Gallo v. Herpich (In Re Cemetery Development Corp.)

59 B.R. 115, 14 Collier Bankr. Cas. 2d 980, 1986 Bankr. LEXIS 6464, 14 Bankr. Ct. Dec. (CRR) 306
CourtUnited States Bankruptcy Court, M.D. Louisiana
DecidedMarch 19, 1986
Docket19-10209
StatusPublished
Cited by25 cases

This text of 59 B.R. 115 (Gallo v. Herpich (In Re Cemetery Development Corp.)) is published on Counsel Stack Legal Research, covering United States Bankruptcy Court, M.D. Louisiana primary law. Counsel Stack provides free access to over 12 million legal documents including statutes, case law, regulations, and constitutions.

Bluebook
Gallo v. Herpich (In Re Cemetery Development Corp.), 59 B.R. 115, 14 Collier Bankr. Cas. 2d 980, 1986 Bankr. LEXIS 6464, 14 Bankr. Ct. Dec. (CRR) 306 (La. 1986).

Opinion

I. CEMETERY DEVELOPMENT CORPORATION-ADVERSARY 85-0097 MEMORANDUM OPINION ON MOTIONS TO DISMISS FOR LACK OF SUBJECT MATTER JURISDICTION, FOR ABSTENTION, AND FOR DETERMINATION OF CORE STATUS

WESLEY W. STEEN, Bankruptcy Judge.

The Debtor brought this adversary proceeding against Edwin Herpich, alleging that the Debtor purchased a cemetery business on March 22, 1979, from HCB Development Corporation, an entity then owned entirely by the Defendant, and that in connection with the sale of assets, the Defendant breached certain warranties regarding the amount of HCB’s liability to a “perpetual care fund” and to a “merchandise trust fund”. 1 The Debtor asserts that the corporate veil of HCB Development Corporation should be pierced and that liability should be assessed against its sole shareholder, the Defendant Edwin Herpich, in the amount of $246,334 on account of these alleged failures to disclose liabilities, misrepresentations, and violations of warranty.
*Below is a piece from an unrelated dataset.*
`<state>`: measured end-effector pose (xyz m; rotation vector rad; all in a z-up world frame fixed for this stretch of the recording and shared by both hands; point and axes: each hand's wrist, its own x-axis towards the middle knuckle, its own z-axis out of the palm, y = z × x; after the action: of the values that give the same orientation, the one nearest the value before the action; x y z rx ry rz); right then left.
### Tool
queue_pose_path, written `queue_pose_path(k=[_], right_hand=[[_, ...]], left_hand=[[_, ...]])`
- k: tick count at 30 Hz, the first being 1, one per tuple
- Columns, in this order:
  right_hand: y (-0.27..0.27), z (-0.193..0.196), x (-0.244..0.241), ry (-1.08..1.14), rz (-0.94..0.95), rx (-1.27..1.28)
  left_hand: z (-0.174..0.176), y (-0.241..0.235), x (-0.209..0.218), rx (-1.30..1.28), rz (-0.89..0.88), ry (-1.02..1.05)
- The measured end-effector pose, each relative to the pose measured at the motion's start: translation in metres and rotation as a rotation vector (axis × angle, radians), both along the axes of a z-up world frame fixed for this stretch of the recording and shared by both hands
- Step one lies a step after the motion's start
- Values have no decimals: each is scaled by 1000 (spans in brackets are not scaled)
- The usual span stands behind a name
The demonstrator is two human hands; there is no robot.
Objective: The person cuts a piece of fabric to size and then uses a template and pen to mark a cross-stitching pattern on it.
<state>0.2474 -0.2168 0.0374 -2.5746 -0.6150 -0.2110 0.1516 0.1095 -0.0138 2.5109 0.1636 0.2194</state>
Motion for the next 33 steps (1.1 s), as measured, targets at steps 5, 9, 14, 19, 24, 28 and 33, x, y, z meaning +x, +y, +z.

The Defendant’s answer included numerous affirmative defenses. At a scheduling conference on September 24, 1985, the Court required an amendment of the answer and required that some issues be heard and determined in advance of trial on the merits. In compliance with the scheduling order, the Defendant filed a motion for discretionary abstention, a motion for determination of core status, and a motion to strike a demand for attorney’s fees for failure to state a claim on which relief could be granted. A hearing was held on October 28, 1985, and both counsel have submitted memoranda. The Defendant did not file a motion to dismiss for lack of subject matter jurisdiction, but the issue was stated as a defense in the amended answer, and both counsel addressed the issue in memoranda. Accordingly, the *118 Court considers that question at issue to be determined in this memorandum opinion. 2

Jurisdiction Over the Subject Matter

One of the primary objectives of the Bankruptcy Reform Act of 1978 was the elimination of the dichotomy between summary and plenary jurisdiction and the concentration of all bankruptcy jurisdiction in a single forum. 3 Thanks to Marathon 4 and to the Bankruptcy Amendments and Federal Judgeship Act of 1984 (BAFJA), we no longer have the confusing dichotomy between summary and plenary jurisdiction; what we now have, unfortunately, is a confusing triple and potentially quintuple division of proceedings among “arising under,” “arising in,” “related to,” “core,” “non-core,” and “otherwise related proceedings.” 5

Litigants routinely raise the issue of “jurisdiction over the subject matter”.- At least four different issues are frequently argued under this banner: (i) jurisdiction over the subject matter; (ii) abstention; (iii) classification as core/noncore; and (iv) withdrawal. A fifth issue that generally runs through the second and third issues is the constitutionality of BAFJA’s scheme. Each issue involves different questions and tests. The first issue questions the authority of a federal court to hear and to determine the proceeding. Because the U.S. District Court is vested with extremely broad subject matter jurisdiction over proceedings merely “related” to a bankruptcy case, only rarely will a proceeding be outside the subject matter jurisdiction of the-Court. The major limitation on the federal court’s exercise of jurisdiction is the Court’s authority to abstain; therefore, in many instances the issue should be abstention, not jurisdiction. However, the parties usually want to raise Marathon questions; after BAFJA this issue is neither an issue of jurisdiction nor an issue of abstention, but, instead, is a test of the bankruptcy judge’s authority to hear and to determine the proceeding. The issue that the party should raise to determine the bankruptcy judge’s authority is the determination of the “core/noncore” classification of the proceeding; the bankruptcy judge has authority to issue an order or judgment in core proceedings; the bankruptcy judge has the authority to hear noncore proceedings, but his authority is limited to the issuance of findings of fact and conclusions of law. If the litigant feels that sound reason exists to except the proceeding from *119 these usual procedures, the proper issue is not jurisdiction, nor abstention, nor core/noncore classification; that issue is withdrawal. The basis for these conclusions is, unfortunately, more lengthy than their statement.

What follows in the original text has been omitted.